The Synagogue leader was effectively tying people up with rules, traditions and expectations around the Sabbath-day of rest. In contrast, Jesus saw an opportunity on this particular Sabbath to untie the woman, set her free and release her to live the life God intended for her.
When we gather together on our day of rest, I wonder who we more closely resemble? Are we living in the freedom that Jesus gives us through faith to find release from the things in life that tie us up, weigh us down and keep our eyes looking towards the ground? Or are we tied up with rules, traditions and expectations, passing those things that tie us up on to others? As people join us in worship, do they encounter rules that bind them or the grace of Jesus which sets us free?
We all have things that bind us. For some, like the woman in the story, it might be a physical disability which ties us up and prevents us from living the life God intends for us. If that’s the case, the good news of this story is that Jesus has the power to release us from our physical weaknesses and infirmities. Through his death and resurrection, Jesus has the power to make all things new, including our bodies. Some miraculously experience this healing and release in this life. Others wait their whole lives for it in faith and hope. Either way, Jesus asks us to trust him because ‘faith is the confidence that what we hope for will actually happen; it gives us the assurance about things we cannot see’ (Hebrews 11:1 NLT).

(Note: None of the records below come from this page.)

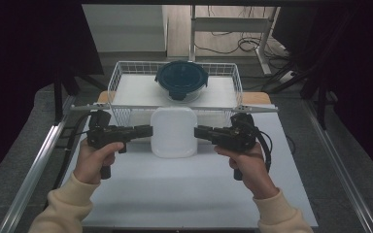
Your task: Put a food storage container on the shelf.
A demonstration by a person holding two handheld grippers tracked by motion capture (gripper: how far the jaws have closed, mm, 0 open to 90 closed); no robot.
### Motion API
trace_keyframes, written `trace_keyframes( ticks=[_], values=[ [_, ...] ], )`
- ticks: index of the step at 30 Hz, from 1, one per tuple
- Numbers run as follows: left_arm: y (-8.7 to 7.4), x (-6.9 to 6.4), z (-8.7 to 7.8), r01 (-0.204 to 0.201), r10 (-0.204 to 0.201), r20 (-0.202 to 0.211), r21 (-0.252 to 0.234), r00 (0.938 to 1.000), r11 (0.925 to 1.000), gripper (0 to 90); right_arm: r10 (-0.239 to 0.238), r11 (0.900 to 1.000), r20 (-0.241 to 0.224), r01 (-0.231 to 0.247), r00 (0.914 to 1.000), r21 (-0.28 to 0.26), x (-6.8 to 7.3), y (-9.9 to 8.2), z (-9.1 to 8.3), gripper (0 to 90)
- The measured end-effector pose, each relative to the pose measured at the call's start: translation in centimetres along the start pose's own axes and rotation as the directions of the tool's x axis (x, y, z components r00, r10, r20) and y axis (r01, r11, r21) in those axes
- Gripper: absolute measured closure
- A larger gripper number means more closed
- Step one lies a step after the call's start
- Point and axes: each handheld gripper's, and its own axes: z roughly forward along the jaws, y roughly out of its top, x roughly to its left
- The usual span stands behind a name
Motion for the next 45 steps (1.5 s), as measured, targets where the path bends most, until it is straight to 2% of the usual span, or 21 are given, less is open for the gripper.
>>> trace_keyframes(
  ticks=[5,25,32,37,45],
  values=[
    [1.2,-0.6,-0.1,-0.022,0.022,-0.007,-0.007,0.9997,0.9997,81.2,-0.018,0.9998,0.012,0.018,0.9998,-0.009,0.4,1.2,-0.4,79.1],
    [6.2,-1.6,-0.4,-0.070,0.070,-0.023,-0.020,0.9973,0.9973,81.0,-0.060,0.9977,0.042,0.061,0.9973,-0.030,1.2,6.1,-1.4,79.1],
    [7.8,-1.7,-0.4,-0.072,0.072,-0.013,-0.028,0.9973,0.9970,81.0,-0.072,0.9969,0.047,0.073,0.9963,-0.028,1.3,7.9,-1.8,79.2],
    [9.1,-1.8,-0.3,-0.078,0.077,-0.022,-0.029,0.9968,0.9966,81.0,-0.071,0.9969,0.054,0.072,0.9960,-0.032,1.2,9.1,-1.9,79.2],
    [11.5,-1.2,0.1,-0.069,0.069,-0.007,-0.014,0.9976,0.9975,80.9,-0.064,0.9969,0.052,0.066,0.9966,-0.042,0.7,11.1,-1.9,79.1]
  ],
)
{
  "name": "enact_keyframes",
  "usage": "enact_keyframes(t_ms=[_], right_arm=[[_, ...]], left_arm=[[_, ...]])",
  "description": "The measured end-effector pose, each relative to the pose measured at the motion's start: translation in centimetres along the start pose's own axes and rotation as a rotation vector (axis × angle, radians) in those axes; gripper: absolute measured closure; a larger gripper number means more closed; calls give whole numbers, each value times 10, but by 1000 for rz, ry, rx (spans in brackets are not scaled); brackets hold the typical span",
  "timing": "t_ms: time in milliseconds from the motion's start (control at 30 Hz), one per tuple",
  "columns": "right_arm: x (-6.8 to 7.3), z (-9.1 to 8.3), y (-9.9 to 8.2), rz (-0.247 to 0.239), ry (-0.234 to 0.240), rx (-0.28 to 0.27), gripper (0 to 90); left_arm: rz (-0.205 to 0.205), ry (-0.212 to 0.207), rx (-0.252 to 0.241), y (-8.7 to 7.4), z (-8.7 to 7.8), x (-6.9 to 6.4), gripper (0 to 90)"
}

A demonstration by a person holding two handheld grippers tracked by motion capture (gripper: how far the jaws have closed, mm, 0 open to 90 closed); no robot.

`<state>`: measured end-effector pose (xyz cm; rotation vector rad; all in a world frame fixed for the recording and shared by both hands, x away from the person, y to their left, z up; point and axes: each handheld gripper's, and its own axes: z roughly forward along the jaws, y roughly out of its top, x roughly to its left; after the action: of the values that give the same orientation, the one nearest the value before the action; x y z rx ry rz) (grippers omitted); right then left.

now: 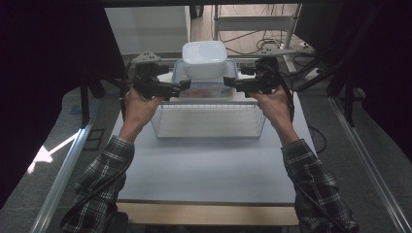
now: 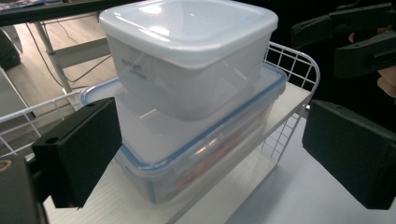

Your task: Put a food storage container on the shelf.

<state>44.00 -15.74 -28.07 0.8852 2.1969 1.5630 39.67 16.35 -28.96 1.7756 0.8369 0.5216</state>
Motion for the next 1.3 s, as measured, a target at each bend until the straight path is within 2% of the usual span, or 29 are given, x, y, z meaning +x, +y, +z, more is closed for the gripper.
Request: enact_keyframes(t_ms=[100,333,767,867,1300], right_arm=[[1,0,-4,-9,4,6,151],[3,-3,-14,-7,14,10,132],[11,-10,-31,-9,34,22,127],[13,-10,-35,-12,39,28,127],[20,-14,-51,-17,42,53,102]], left_arm=[[26,5,9,-5,-3,-2,40],[55,-3,20,-16,-8,-11,46],[42,-31,29,-41,-15,-19,37],[29,-46,28,-47,-16,-21,39],[51,-35,44,-68,-20,-29,43]])
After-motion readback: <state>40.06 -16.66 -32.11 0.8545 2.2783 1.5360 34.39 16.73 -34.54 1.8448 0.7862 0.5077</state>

This woman’s physical disability also signifies something deeper that can happen within all of us. We can easily get tied up in things like guilt, fear, shame, anxiety, loneliness, other people’s expectations, the need to please others, and the list can go on and on. They bind us in ways that are very similar to the woman in the story because they restrict us and prevent us from living the ‘life to the full’ which Jesus promises us (John 10:10) in the love, joy, peace and hope that God intends for us. The things that tie us up keep us looking at the ground in front of our feet, making us stumble our way through life instead of having eyes that are lifted up to see Jesus in faith and others in Christ-like love. For us to live the life that God promises us, we need to be set free from the things that tie us up so we can stand straight and strong in the love and grace of Jesus.
That’s what Christian community it meant to be about. Our purpose is not to keep people tied up in expectations, human traditions or rules. That was what the synagogue leader was doing. Jesus’ purpose was to release people, to set us free, to give us life in all of its fullness. As a community of faith which carries the name of Christ, our purpose is to be finding and living in the love of God through Jesus which releases us, and then extending that same liberating love and grace to others. For a lot of people who grew up in churches which emphasised the importance of certain behaviours, customs, human traditions and expectations, this is a significantly different way of thinking about church.
But what might our community of faith look like if we understood our purpose as helping people find freedom from what binds them in life through a living and growing faith in Jesus?
There is a lot more going on in this story that just another healing miracle. Through the words of this story, Jesus gives us the promise that he can untie us from whatever binds us in life so we can stand straight, seeing his love and grace and seeing others around us who also need his love and grace. This story also challenges us to think about our own community of faith. How can we be a community where people can encounter the love of Jesus which releases us from what ties us up, so they can find the freedom which comes through faith too?
More to think about:
- What questions or thoughts do you have about the story in Luke 13:10-17?
- What are some of the things that can tie people up in life?
- Has your experience of ‘church’ been more about being tied up with rules or expectations, or being set free through grace and love? Maybe share some examples.
- What ties you up in your life?
- Do you think it is possible for Jesus to untie you from the things that tie you up like he did for the woman in the story? Discuss your answers…
- How might your view of ‘Christian discipleship’ be similar or different if you thought about Jesus calling you to follow him means that he wants to lead you into greater freedom from the things that tie you up in life?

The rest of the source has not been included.